Study Type: Interventional
Study Design: Allocation: Randomized
Intervention Model: Parallel Assignment
Masking: Open Label
Primary Purpose: Screening
Official Title: The Role Of Fructose and Uric Acid In the Development of Obesity and Metabolic Syndrome

Resource links provided by NLM:


Further study details as provided by Instituto Nacional de Cardiologia Ignacio Chavez:

Primary Outcome Measures:
  • Somatometry: including weight, height, Body Mass Index (BMI), % Body fat levels, waist and hip index, and blood pressure levels measurements performed by a single evaluator and calibrated equipment [ Time Frame: results obtained at the same day of evaluation (weekly monitoring during 6 weeks for each patient) ] [ Designated as safety issue: Yes ]
    measurements will be performed by a trained evaluator


Secondary Outcome Measures:
  • Blood samples: to evaluate metabolic syndrome parameters [ Time Frame: basal and final (6 weeks interval between the basal and final results, for each patient) ] [ Designated as safety issue: Yes ]
    samples will be obtained after an eight fasting period


Enrollment: 120
Study Start Date: March 2009
Study Completion Date: February 2010
Primary Completion Date: September 2009 (Final data collection date for primary outcome measure)
Arms Assigned Interventions
Active Comparator: Low fructose arm

Overweighted or obese previously healthy adults (with no other comorbidities, defined as: Diabetes (DM1 or DM2), hypertension, chronic kidney disease (CKD), hepatic damage, dyslipidemia medication, anemia, malignancy or pregnancy), with a Body Mass Index (BMI) of >25 kilograms(weight)/ squared meters (height).

They will be randomized to a 1500, 1800 or 2000 kilocalories diet calculated by Harris Benedict equation, thermic effect of foods and rest energy (without exercise).

This group will be assigned to a 2 week period of low fructose diet (less than 10 grams/day ) followed by a 4 week period of less than 20 grams/day fructose diet levels.

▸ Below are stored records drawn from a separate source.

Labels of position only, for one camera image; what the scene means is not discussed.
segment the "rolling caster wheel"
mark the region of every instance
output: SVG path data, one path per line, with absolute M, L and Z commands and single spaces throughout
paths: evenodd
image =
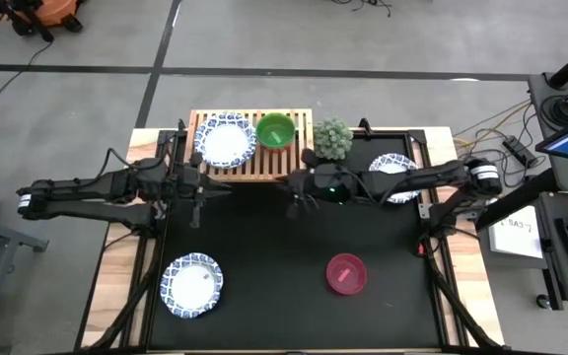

Total Time of intervention 6 weeks for each patient

Dietary Supplement: low fructose
patients will receive a low fructose diet to evaluate possible changes in weight loss after a 6 week period of receiving a caloric intake (proteins, fats and carbohydrates) based on their healthy-desired weight. Participants will be randomized to a 1500, 1800 or 2000 kilocalories diet calculated by Harris Benedict equation, thermic effect of foods and energy (without exercise). low fructose arm: a 2 week period of low fructose diet (less than 10 grams/day ) followed by a 4 week period of "healthy" fructose diet levels (less than 20 grams/day).Baseline measurements and weekly monitoring of somatometry parameters (BMI, %body fat, waist and hip Index, blood pressure), lipid profile and uric acid levels will be done.
Other Name: LOW FRUCTOSE
Active Comparator: Normal fructose arm

Overweighted or obese previously healthy adults (with no other comorbidities; defined as: Diabetes Mellitus (DM1 or DM2), hypertension, chronic kidney disease (CKD), hepatic damage, dyslipidemia medication, anemia, malignancy or pregnancy), with a Body Mass Index (BMI) of >25 kilograms(weight)/ squared meters (height).

Participants will be randomized to a 1500, 1800 or 2000 kilocalories diet (of 15% proteins, 30% lipids and 55% carbohydrates); calculated by Harris Benedict equation, thermic effect of foods and energy (without exercise).

This group will receive a controlled fructose diet between 50 and 70 grams/day of fructose intake.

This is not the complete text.